When determining what’s in your budget, remember that the cost of homeownership is more than just the sales price. Be prepared for closings costs between 2 and 5% of the sales price. Also, once the house is yours, there will be new furnishings, homeowner association fees, insurance, taxes, improvements, and repairs. Keep emergency reserves for 6 months of new expenses like mortgage payments.

  1. A new home inspection is a must.

Foregoing the home inspection could cost buyers lots of money later. You wouldn’t want to buy a $300,000 house and later discover a huge defect that will cost thousands of dollars to fix. A home inspection contingency makes a sales contract conditional upon the outcome of the home inspection report. Buyers can purchase the right to cancel the contract if the home inspector discovers serious problems.

  1. It’s a bad idea to buy a house just as an investment.

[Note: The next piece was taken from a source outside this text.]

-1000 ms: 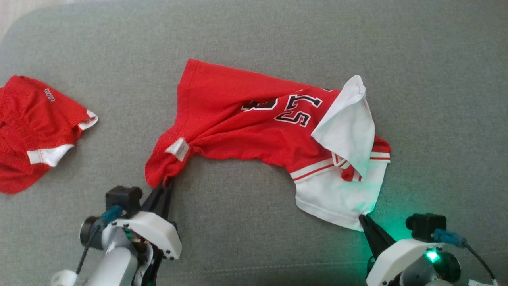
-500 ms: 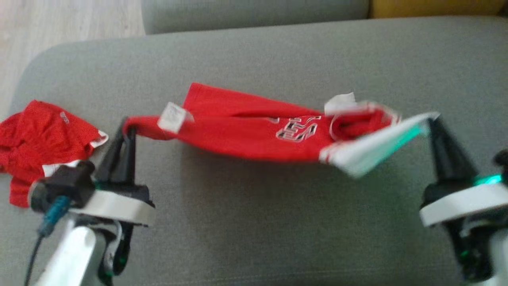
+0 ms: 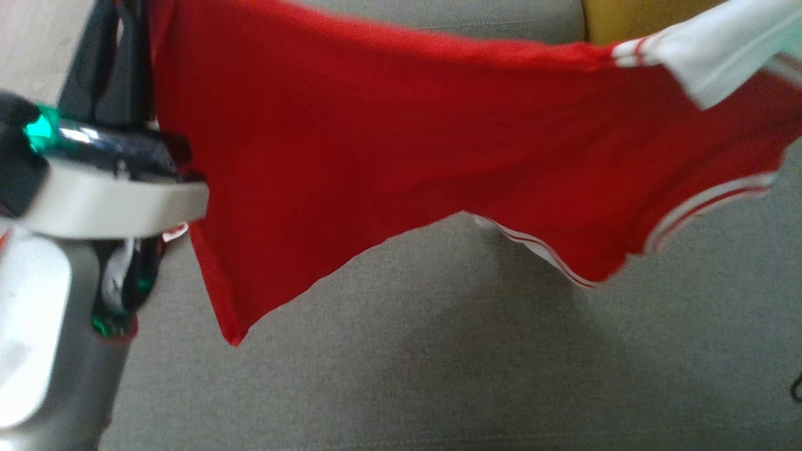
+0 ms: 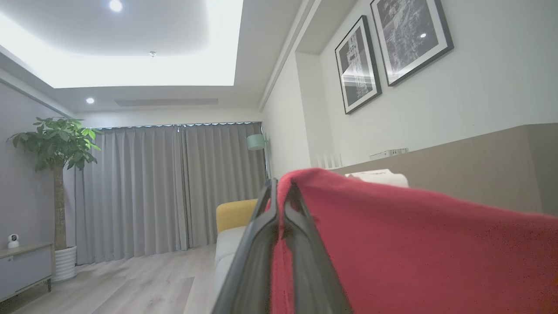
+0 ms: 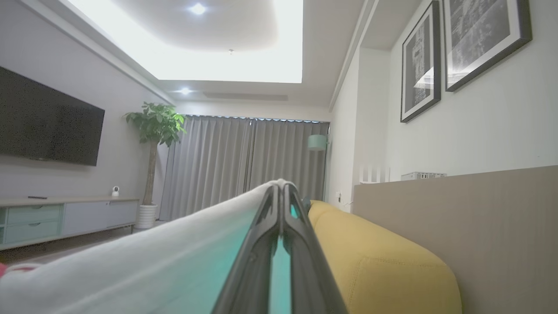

Don’t get too enamored with the idea of your house as an investment. Housing prices have only grown 35% over the last 125 years, accounting for inflation. And in the last 60 years, housing prices have kept pace with inflation. Buying real estate is not a guaranteed moneymaker. There’s just as much guessing involved as with stocks. Don’t count on your house to make money for you.

  1. Buyers should get pre-approved for a loan.

You submit your financial information and the lender calculates the mortgage payments you can afford and how much they’ll lend you. This gives you a price range to narrow your home search. It also makes your offer more attractive to sellers and shows them you’re serious and able to buy now.

  1. Buyers should make their best offer first and fast when they’ve found the right house.

If you’ve done your homework, have a pre-approval letter, and your finances are in order, be prepared to make a strong offer first. Your agent will analyze the local market and advise you what to offer. If the house is not overpriced, many agents recommend a listing price or more offer, especially in a seller’s market.

  1. Homeownership is not necessarily the American Dream.

Sure, owning your own home sounds great, but those daydreams rarely include massive water leaks, mold infestations, and an expensive roof repair. Homeownership is a big responsibility in time and money. If your financial circumstances change or you want to move out of state, it can be difficult and expensive to move. While you’re gaining some things, you’re losing others like mobility.

Choosing a home can be an emotional decision. But emotions can be fleeting; you’ll be living with this big financial transaction for years. If you go into the homebuying process informed, prepared, and clear eyed, you’re likely to make smart decisions and get the house you love for a price you can afford.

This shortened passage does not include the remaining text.